肿瘤免疫治疗作为一种有效的治疗模式是目前肿瘤领域的研究热点。重要的免疫检查点蛋白PD-L1参与肿瘤免疫调控，在肺癌等多种肿瘤表达异常增高。临床试验结果表明，抗PD-1/PD-L1抗体在肺癌治疗中呈现良好治疗效果。因此，阐明PD-L1蛋白调节机制对进一步深入研究具有关键意义。经典促炎因子MIF被认为是连接慢性炎症与肿瘤的关键的蛋白。我们前期研究发现，MIF高表达与肺癌的不良预后正相关，过表达MIF显著增加肺癌细胞PD-L1蛋白表达量。然而，MIF调节PD-L1确切的分子机制尚不明确。因此，我们拟采用体内和体外模型，从分子-细胞-动物三个层次明确MIF是否通过PD-L1调控肿瘤免疫，并阐明MIF上调PD-L1的分子机制。在此基础上，我们还将评价靶向MIF的先导多肽Pep2-MIFA对肿瘤免疫逃逸的影响及其抗肿瘤活性。本研究不但有助揭示PD-L1的免疫调节机制，同时也为抗肿瘤药物研发提供新思路。

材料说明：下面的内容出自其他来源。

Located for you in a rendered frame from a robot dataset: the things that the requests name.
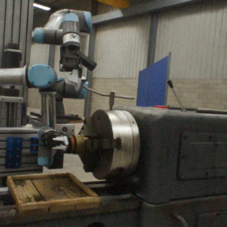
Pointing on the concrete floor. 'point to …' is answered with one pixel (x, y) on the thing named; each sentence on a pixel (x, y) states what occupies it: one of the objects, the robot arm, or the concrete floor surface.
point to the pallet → (76, 120)
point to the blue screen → (154, 84)
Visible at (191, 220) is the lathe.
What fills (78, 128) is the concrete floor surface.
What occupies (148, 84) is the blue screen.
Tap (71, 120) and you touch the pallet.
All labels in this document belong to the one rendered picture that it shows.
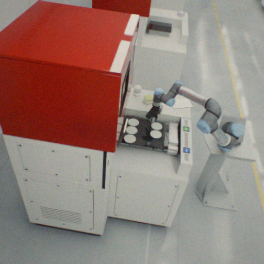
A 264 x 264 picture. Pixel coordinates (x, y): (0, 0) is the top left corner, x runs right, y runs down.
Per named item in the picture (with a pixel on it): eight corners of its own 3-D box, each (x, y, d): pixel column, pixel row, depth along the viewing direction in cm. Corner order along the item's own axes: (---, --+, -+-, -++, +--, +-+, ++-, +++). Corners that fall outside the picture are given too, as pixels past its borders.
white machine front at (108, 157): (102, 188, 204) (103, 152, 177) (120, 118, 264) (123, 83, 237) (106, 189, 204) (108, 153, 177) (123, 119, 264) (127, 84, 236)
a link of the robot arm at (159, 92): (160, 93, 223) (152, 88, 227) (158, 104, 231) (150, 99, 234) (166, 89, 228) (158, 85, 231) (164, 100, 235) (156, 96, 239)
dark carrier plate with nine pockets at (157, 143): (121, 143, 230) (121, 142, 230) (127, 117, 255) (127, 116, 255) (162, 149, 229) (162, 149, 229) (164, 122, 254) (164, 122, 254)
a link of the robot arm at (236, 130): (243, 128, 240) (249, 127, 227) (234, 140, 241) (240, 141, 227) (231, 120, 241) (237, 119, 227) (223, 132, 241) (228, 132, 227)
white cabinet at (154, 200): (106, 220, 275) (110, 169, 219) (122, 151, 345) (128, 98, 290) (170, 232, 273) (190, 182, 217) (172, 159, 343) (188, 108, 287)
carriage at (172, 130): (167, 153, 232) (167, 151, 230) (168, 125, 259) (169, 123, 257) (176, 155, 232) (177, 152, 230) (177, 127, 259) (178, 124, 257)
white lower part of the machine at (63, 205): (30, 226, 263) (13, 173, 207) (59, 162, 323) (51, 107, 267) (102, 240, 260) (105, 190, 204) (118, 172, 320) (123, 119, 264)
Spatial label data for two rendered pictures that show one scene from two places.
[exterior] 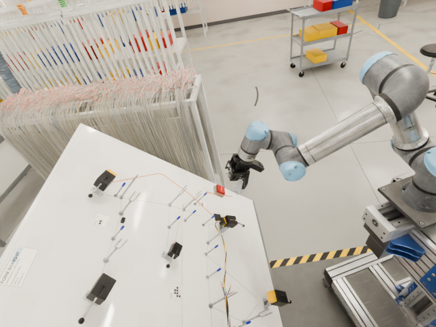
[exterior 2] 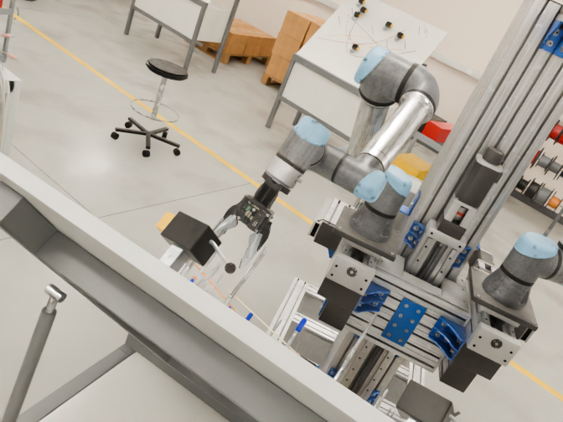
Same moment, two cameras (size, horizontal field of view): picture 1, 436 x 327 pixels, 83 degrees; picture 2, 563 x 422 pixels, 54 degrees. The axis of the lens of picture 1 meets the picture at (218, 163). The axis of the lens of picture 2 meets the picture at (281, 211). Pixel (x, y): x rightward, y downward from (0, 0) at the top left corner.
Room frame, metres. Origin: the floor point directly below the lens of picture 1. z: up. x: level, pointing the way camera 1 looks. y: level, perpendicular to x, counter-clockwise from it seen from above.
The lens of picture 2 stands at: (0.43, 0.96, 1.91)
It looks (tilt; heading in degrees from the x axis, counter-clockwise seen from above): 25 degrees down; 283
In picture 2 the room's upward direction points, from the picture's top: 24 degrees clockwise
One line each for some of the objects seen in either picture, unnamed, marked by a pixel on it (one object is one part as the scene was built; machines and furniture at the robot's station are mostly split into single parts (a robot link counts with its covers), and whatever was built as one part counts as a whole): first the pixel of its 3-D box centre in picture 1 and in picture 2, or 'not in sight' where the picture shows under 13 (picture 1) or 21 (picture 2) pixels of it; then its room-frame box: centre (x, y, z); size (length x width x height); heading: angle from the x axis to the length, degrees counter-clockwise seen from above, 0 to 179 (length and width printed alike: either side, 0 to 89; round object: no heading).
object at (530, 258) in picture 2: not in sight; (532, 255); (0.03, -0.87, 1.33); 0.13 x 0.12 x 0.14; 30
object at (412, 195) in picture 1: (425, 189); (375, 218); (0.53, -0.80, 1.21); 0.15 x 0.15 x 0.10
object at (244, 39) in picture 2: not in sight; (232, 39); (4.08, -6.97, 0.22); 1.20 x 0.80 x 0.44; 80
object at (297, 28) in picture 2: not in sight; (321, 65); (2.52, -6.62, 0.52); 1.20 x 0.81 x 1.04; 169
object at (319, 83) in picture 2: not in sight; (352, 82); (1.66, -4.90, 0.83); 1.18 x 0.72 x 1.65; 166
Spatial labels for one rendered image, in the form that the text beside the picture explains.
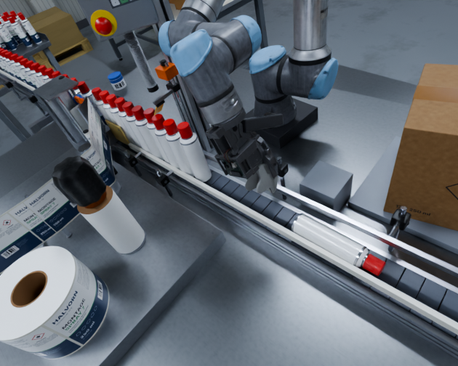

近年来，以抗PD-1/PD-L1抗体为代表的的免疫检查点阻断疗法在非小细胞肺癌（NSCLC）治疗中取得了革命性进展。然而，研究发现抗PD-1/PD-L1抗体疗法总体响应率不高且部分患者出现超进展现象，造成NSCLC免疫治疗依然面临重大挑战。肿瘤微环境异质性被认为是影响肿瘤免疫治疗疗效的关键因素之一。阐明肿瘤微环境与免疫应答交互调节的关系及其作用机制，有助于发现新的肿瘤治疗靶点，为新型抗肿瘤药物研发提供理论基础。. 在本项目中，我们发现肿瘤免疫微环境中大量存在的细胞因子MIF可剂量依赖性诱导PD-L1表达。机制研究结果表明，MIF主要是通过增强PD-L1稳定性上调其在细胞膜表面表达。生物信息学分析及体内动物实验结果证明，MIF可通过促进肿瘤免疫抑制微环境形成，促进NSCLC的恶性进展。我们进一步探索NSCLC肿瘤微环境中MIF高表达的分子机制，结果发现假性激酶TRIB3可感知肿瘤微环境存在的营养缺乏、高胰岛素血症、缺氧等多种应激因素，进而通过与MIF相互作用增强MIF稳定性及表达。我们筛选并获得靶向解除TRIB3/MIF相互作用的多肽先导物，该先导物能够下调PD-L1表达，降低肿瘤免疫逃逸，进而抑制肺癌恶性进展（文章待投稿）。本项目进行过程中，我们研究发现TRIB3亦为MIF响应蛋白。TRIB3与MIF之间所形成正反馈调节环路介导NSCLC中TRIB3过度表达。NSCLC中异常增高的TRIB3可通过与EGFR相互作用，募集PKCa与EGFR形成复合物，催化EGFR发生T654磷酸化及后续的K63泛素化修饰，从而促进EGFR回膜循环和下游信号通路活化。活化的EGFR不仅可诱导免疫抑制微环境形成，还能通过诱导和维持肿瘤干细胞特性及抑制自噬等机制促进非小细胞肺癌发生和发展（2020 Nat Commun，2020 Cancer Lett）。. 综上所述，本项目从肿瘤免疫微环境角度阐明TRIB3-MIF正反馈调节环路在肿瘤发生和发展，特别是免疫逃逸和干性维持中的作用及机制。本项目发现的多个具有抗肿瘤活性的先导多肽，为靶向肿瘤微环境新型抗肿瘤药物研发提供新选择。